また、コンクリートは、燃えにくい素材であり耐火性に優れている点も魅力です。
共同住宅で家事が発生してもRC造であれば、火災元の一部屋だけに抑えられる場合が多いため、住人にとって安心できます。
耐用年数が47年であり長期融資を活用しやすい点も投資家としては、大きなメリットと言えるでしょう。

【RC造のデメリット】
RC造のデメリットで一番に挙がるのは、重量鉄骨造と同様、物件価格が高いことです。
人気がある為、家賃については、木造と比較して高く設定出来ますが、物件価格がそれ以上に高額になる為、RC造の収益物件は、低利回りの物件が多いです。
建物の耐用年数が長い分、資産価値を維持しやすいメリットがある為、収益力と物件の資産価値を天秤にかけ、バランスの取れた投資をする必要があります。
また、築古物件になるとリフォームや改修工事等の費用も高額になる為、初心者には、ハードルが高い投資物件と言えます。

建物の知識が増えることで投資は、ぐっと有利になる!

コラムイメージ3 ここまで不動産投資における建物の構造について解説しましたが、建物の知識があることで不動産投資は必ず有利になります。それは、投資物件を購入するケースだけではありません。
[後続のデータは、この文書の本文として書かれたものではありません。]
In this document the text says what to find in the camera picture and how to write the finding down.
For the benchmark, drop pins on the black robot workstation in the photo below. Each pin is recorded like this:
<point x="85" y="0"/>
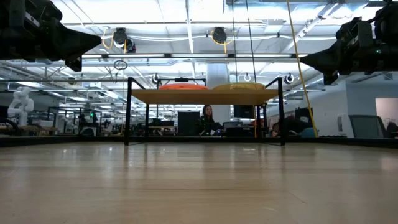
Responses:
<point x="90" y="124"/>

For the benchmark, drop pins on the grey office chair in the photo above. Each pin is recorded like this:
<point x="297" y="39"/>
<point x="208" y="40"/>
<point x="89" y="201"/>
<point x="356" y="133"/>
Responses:
<point x="367" y="126"/>

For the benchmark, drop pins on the black cabinet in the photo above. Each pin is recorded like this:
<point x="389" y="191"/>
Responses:
<point x="188" y="123"/>

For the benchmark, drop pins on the black workstation frame with camera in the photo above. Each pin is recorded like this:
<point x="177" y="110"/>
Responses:
<point x="181" y="79"/>

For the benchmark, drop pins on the translucent red plastic plate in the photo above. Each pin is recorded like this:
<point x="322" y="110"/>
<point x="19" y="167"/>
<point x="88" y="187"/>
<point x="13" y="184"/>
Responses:
<point x="183" y="86"/>

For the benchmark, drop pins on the long white light bar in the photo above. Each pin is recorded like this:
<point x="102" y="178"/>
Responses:
<point x="199" y="56"/>

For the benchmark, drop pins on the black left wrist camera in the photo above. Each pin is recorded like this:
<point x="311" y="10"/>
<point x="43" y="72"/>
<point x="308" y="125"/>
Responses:
<point x="46" y="11"/>

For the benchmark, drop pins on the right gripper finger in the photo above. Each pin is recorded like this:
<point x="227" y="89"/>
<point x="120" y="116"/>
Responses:
<point x="326" y="56"/>
<point x="329" y="67"/>

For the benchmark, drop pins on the wooden shelf black metal legs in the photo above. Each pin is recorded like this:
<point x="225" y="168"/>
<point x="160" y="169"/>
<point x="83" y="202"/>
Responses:
<point x="205" y="97"/>

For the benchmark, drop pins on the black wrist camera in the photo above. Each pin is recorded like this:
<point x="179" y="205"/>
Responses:
<point x="354" y="29"/>
<point x="46" y="11"/>

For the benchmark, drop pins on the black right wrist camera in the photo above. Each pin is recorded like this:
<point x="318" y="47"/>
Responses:
<point x="354" y="29"/>

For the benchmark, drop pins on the black table rig frame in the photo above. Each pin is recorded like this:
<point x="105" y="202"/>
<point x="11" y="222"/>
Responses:
<point x="46" y="140"/>

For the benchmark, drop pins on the white square column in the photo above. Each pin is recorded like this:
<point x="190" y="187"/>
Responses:
<point x="217" y="74"/>

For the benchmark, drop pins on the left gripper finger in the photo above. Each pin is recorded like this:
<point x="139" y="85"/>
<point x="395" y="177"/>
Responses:
<point x="81" y="36"/>
<point x="84" y="49"/>

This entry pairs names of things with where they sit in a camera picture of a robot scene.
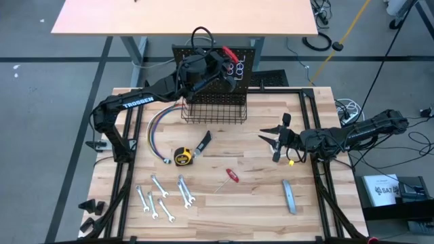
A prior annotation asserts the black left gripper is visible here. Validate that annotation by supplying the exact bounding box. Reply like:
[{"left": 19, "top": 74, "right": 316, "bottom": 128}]
[{"left": 203, "top": 49, "right": 237, "bottom": 93}]

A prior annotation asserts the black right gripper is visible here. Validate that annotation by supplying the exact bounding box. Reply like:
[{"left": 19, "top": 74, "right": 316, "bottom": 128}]
[{"left": 258, "top": 113, "right": 307, "bottom": 163}]

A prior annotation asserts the black grey utility knife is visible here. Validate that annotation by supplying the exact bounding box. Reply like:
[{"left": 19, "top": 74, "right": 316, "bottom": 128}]
[{"left": 192, "top": 129, "right": 214, "bottom": 159}]

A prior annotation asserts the yellow black tape measure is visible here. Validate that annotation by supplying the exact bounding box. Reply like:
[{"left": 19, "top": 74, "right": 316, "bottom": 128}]
[{"left": 173, "top": 146, "right": 195, "bottom": 167}]

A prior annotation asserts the grey desk leg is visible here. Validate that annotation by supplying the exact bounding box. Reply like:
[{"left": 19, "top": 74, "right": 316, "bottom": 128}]
[
  {"left": 120, "top": 36, "right": 150, "bottom": 88},
  {"left": 250, "top": 36, "right": 267, "bottom": 73}
]

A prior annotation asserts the black metal pegboard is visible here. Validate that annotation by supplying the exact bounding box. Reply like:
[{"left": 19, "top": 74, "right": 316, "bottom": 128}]
[{"left": 172, "top": 44, "right": 257, "bottom": 106}]

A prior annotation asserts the black mesh panel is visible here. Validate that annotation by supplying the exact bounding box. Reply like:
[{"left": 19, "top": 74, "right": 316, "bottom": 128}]
[{"left": 250, "top": 69, "right": 290, "bottom": 88}]

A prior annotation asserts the light wood desk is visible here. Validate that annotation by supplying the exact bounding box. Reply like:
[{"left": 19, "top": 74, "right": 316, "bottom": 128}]
[{"left": 50, "top": 0, "right": 319, "bottom": 37}]

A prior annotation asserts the white booklet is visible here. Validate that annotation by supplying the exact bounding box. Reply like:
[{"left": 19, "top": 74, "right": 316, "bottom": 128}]
[{"left": 361, "top": 173, "right": 402, "bottom": 208}]

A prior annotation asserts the black side table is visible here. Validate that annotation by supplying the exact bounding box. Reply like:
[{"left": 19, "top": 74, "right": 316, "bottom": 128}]
[{"left": 354, "top": 174, "right": 434, "bottom": 222}]

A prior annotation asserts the black box device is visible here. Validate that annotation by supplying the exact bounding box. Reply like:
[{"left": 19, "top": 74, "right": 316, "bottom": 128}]
[{"left": 397, "top": 175, "right": 432, "bottom": 204}]

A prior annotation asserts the black cable with yellow tag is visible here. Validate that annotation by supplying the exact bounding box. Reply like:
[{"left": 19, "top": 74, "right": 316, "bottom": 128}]
[{"left": 284, "top": 147, "right": 309, "bottom": 167}]

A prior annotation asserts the black looped gripper cable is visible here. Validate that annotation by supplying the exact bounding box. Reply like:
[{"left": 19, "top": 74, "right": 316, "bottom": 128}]
[{"left": 190, "top": 26, "right": 216, "bottom": 57}]

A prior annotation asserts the black aluminium frame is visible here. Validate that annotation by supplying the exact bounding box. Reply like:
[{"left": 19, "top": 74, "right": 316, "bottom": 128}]
[{"left": 78, "top": 79, "right": 374, "bottom": 244}]

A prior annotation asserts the black wire basket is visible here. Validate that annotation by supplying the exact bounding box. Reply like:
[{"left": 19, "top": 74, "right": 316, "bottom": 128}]
[{"left": 180, "top": 94, "right": 248, "bottom": 125}]

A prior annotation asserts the grey network cable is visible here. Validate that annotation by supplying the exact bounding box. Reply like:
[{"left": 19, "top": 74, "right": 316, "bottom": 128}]
[{"left": 131, "top": 35, "right": 217, "bottom": 70}]

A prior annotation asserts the black coiled cable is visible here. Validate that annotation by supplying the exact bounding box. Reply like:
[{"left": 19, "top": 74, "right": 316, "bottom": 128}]
[{"left": 302, "top": 31, "right": 334, "bottom": 53}]

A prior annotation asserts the multicoloured cable bundle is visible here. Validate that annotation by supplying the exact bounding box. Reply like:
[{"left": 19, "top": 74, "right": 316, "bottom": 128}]
[{"left": 145, "top": 102, "right": 186, "bottom": 166}]

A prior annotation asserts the yellow strap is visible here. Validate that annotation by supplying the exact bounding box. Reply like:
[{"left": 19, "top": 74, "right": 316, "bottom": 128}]
[{"left": 308, "top": 0, "right": 374, "bottom": 86}]

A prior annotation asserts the long black floor cable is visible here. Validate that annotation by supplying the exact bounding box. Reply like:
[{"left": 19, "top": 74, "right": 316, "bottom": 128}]
[{"left": 359, "top": 0, "right": 420, "bottom": 113}]

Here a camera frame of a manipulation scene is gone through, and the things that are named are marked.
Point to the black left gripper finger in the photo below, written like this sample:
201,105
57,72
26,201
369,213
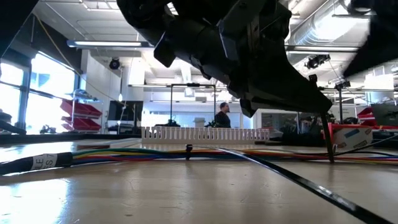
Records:
252,107
289,87

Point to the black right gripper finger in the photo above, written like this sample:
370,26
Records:
379,43

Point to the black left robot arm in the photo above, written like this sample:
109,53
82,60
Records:
12,18

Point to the person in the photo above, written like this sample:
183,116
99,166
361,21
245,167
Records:
222,119

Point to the red storage bins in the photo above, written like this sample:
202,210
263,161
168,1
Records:
365,115

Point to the orange tape dispenser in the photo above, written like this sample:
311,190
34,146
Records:
351,138

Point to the long ceiling light bar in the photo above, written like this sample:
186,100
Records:
109,43

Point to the black monitor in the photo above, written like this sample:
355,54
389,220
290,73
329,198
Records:
124,110

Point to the red bin shelf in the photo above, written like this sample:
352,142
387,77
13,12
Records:
81,109

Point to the black overhead camera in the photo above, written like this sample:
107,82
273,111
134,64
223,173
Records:
317,60

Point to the black camera stand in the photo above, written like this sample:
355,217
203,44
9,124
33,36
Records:
340,99

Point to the silver ventilation duct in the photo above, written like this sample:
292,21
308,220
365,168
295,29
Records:
314,28

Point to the white flat duct cover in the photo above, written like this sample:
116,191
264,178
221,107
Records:
124,142

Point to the black aluminium table frame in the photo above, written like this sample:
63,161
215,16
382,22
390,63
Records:
62,138
賃貸経営を長く続けていくと、入居付けの際の家賃設定やリフォーム、改修工事の実施、物件の売却など、様々な場面で判断・選択を迫られることになります。

そういった際に所有する建物の状況を自ら把握できるのと出来ないのとでは、判断のスピードや結果も変わってきますので、これから不動産投資を始める人は、物件購入前に建物について少しでも勉強してみて下さい。

まとめ

コラムイメージ4 今回は、不動産投資の建物について解説しましたが、如何でしたでしょうか?
建物の知識を付けることは、不動産投資のリスクを減らして投資を有利に進めていくためにとても重要です。
これをきっかけに是非、建物について学ぶ第一歩として欲しいと思います。